[ovs-dev] [PATCH v9 5/5] dpif-netdev: add specialized generic scalar functions

Wed Jun 19 16:22:29 UTC 2019

> -----Original Message-----
> From: Malvika Gupta [mailto:Malvika.Gupta at arm.com]
> Sent: Wednesday, June 19, 2019 5:17 PM
> To: Van Haaren, Harry <harry.van.haaren at intel.com>
> Cc: Yanqin Wei (Arm Technology China) <Yanqin.Wei at arm.com>; nd <nd at arm.com>;
> dev at openvswitch.org
> Subject: RE: [ovs-dev] [PATCH v9 5/5] dpif-netdev: add specialized generic
> scalar functions
> 
> Hi Harry,

Hi Malvika,

> I would like to test your patch on ARM platforms and report any performance
> improvement. Can you please tell me the test vectors you used to match the
> subtables that call the specialized lookup functions, i.e.,
> dpcls_subtable_lookup_mf_u0w5_u1w1, dpcls_subtable_lookup_mf_u0w4_u1w1, and
> dpcls_subtable_lookup_mf_u0w4_u1w0? And how did you make that distinction
> with traffic patterns, i.e., which traffic pattern would match with which
> subtable lookup?

I was just running Eth/IPv4/UDP data, and using OvS to do Phy to Phy forwarding.
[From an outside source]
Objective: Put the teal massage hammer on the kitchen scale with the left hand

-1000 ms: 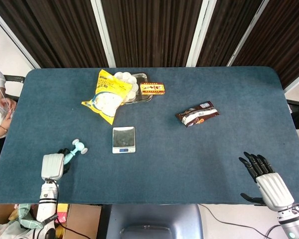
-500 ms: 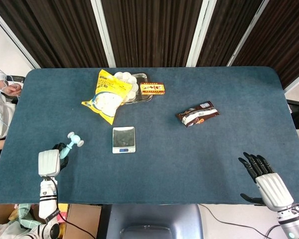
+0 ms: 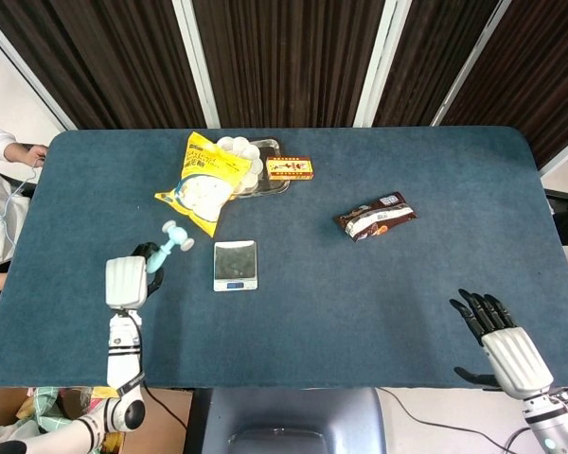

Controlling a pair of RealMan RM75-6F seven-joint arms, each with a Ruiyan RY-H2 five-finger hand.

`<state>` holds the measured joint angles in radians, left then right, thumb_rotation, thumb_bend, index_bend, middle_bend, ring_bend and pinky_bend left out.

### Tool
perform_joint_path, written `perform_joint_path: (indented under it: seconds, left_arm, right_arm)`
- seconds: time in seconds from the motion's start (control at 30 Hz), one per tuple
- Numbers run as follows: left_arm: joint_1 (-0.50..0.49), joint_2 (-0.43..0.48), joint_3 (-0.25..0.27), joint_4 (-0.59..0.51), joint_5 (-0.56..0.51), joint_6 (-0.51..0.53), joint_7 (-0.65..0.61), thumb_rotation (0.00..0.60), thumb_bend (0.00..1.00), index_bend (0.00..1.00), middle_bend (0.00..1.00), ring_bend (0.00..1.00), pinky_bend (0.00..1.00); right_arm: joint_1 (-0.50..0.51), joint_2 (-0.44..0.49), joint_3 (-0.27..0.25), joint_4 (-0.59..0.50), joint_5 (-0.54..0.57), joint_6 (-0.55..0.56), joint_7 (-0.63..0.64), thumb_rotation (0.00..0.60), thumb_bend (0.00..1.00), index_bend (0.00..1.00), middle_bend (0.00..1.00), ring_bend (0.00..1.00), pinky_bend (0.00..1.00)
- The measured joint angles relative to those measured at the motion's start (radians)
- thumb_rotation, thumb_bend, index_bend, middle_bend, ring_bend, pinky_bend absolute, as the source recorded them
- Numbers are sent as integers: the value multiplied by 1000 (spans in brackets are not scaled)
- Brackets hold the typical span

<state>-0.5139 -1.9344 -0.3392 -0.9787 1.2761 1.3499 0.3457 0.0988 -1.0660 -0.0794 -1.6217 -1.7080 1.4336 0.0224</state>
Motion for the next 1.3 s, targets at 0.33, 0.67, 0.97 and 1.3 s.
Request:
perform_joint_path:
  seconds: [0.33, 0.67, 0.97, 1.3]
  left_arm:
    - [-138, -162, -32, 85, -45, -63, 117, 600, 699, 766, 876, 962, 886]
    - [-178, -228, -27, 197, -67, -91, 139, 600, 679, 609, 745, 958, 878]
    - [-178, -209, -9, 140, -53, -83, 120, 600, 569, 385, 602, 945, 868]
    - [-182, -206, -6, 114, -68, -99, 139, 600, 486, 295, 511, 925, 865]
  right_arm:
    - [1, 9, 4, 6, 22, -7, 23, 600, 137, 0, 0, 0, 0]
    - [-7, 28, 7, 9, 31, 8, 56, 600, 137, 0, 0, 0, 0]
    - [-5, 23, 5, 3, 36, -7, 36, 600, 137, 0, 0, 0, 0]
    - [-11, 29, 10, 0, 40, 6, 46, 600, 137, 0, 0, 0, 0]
./utilities/ovs-ofctl add-flow br0 in_port=1,action=output:2
./utilities/ovs-ofctl add-flow br0 in_port=2,action=output:1

This is an extremely simple setup, however it is enough to showcase value of the
patches here.

By changing traffic to Eth/IPv4 and Eth alone, you can change the # of miniflow items,
and hit the different u0_w5_u1_w0 cases :)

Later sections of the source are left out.